Frank Arthur Hyppolite Vanhecke (born 30 May 1959) is a Belgian politician. Vanhecke started his career in Belgian politics as a student by joining the Jong Studentenverbond and later the Nationalistische Studentenvereniging. He gave up his membership of the Volksunie in 1977 after it acceded to a much-debated package of federal reforms. Vanhecke subsequently joined the Vlaams Nationale Partij, the predecessor of the Vlaams Blok.

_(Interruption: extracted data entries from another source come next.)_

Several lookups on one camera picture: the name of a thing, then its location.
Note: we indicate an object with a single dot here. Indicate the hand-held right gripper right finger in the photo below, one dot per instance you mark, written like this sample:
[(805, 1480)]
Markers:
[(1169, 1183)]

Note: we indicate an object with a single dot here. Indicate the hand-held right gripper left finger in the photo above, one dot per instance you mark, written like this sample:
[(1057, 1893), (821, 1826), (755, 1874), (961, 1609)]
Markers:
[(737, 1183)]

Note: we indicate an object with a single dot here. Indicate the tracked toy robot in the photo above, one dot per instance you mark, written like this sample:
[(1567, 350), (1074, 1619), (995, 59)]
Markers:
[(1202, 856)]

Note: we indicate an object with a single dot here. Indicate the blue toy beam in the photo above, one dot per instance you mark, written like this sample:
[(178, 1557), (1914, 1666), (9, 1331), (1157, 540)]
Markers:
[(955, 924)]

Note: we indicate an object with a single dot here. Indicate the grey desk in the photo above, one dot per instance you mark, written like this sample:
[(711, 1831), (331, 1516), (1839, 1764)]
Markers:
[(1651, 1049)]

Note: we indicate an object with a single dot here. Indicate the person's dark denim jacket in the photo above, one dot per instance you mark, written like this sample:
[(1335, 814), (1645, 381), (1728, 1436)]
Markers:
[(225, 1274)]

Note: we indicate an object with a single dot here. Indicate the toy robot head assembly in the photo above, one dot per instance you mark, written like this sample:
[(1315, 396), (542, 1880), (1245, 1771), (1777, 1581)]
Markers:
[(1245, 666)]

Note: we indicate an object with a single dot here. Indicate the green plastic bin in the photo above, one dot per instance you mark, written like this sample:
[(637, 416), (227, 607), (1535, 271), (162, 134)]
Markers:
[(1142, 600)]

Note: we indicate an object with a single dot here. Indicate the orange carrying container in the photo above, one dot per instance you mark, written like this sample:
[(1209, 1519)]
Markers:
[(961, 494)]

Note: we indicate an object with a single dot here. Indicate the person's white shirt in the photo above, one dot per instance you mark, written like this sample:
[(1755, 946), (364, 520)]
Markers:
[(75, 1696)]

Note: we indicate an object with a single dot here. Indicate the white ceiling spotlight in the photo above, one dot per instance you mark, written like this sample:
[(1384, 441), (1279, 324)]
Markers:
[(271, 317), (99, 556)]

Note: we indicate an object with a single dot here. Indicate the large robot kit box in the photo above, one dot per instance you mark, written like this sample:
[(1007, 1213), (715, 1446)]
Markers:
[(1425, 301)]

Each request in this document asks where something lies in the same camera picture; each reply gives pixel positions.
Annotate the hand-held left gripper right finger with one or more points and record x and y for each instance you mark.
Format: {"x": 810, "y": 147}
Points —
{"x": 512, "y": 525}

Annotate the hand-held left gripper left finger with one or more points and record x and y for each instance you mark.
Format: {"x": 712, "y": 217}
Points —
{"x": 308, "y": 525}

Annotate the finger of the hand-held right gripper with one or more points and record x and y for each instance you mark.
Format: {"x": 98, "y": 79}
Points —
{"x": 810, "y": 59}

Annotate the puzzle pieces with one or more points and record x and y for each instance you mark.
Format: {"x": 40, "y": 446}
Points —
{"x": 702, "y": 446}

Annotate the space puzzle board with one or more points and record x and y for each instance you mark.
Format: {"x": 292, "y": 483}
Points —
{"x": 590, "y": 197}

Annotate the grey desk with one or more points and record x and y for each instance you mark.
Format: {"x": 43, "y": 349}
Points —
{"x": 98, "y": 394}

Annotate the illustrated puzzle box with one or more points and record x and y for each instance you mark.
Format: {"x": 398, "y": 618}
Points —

Quickly climbing the party ranks, he became responsible for the party's press and media communication in 1986 and worked from 1989 as a personal assistant to Karel Dillen in the European Parliament, until he was elected to a Parliamentary seat himself in 1994. After a short term in the Belgian Senate, Vanhecke returned to European politics after the elections in 2004.

Vanhecke sat on its Committee on Civil Liberties, Justice and Home Affairs, and is a substitute for the Committee on Development and a member of the
Delegation for relations with Switzerland, Iceland and Norway and to the European Economic Area (EEA) Joint Parliamentary Committee. His voting record in the European Parliament shows his clear pro-life stance.

When Karel Dillen resigned from his post as chairman of the Vlaams Blok in 1996, Vanhecke was designated as his successor. He was elected in 2001.

In November 2004 the Vlaams Blok was dissolved and a new political party was created under the name Vlaams Belang. Vanhecke was appointed chairman of this new party, a role he performed until 2008.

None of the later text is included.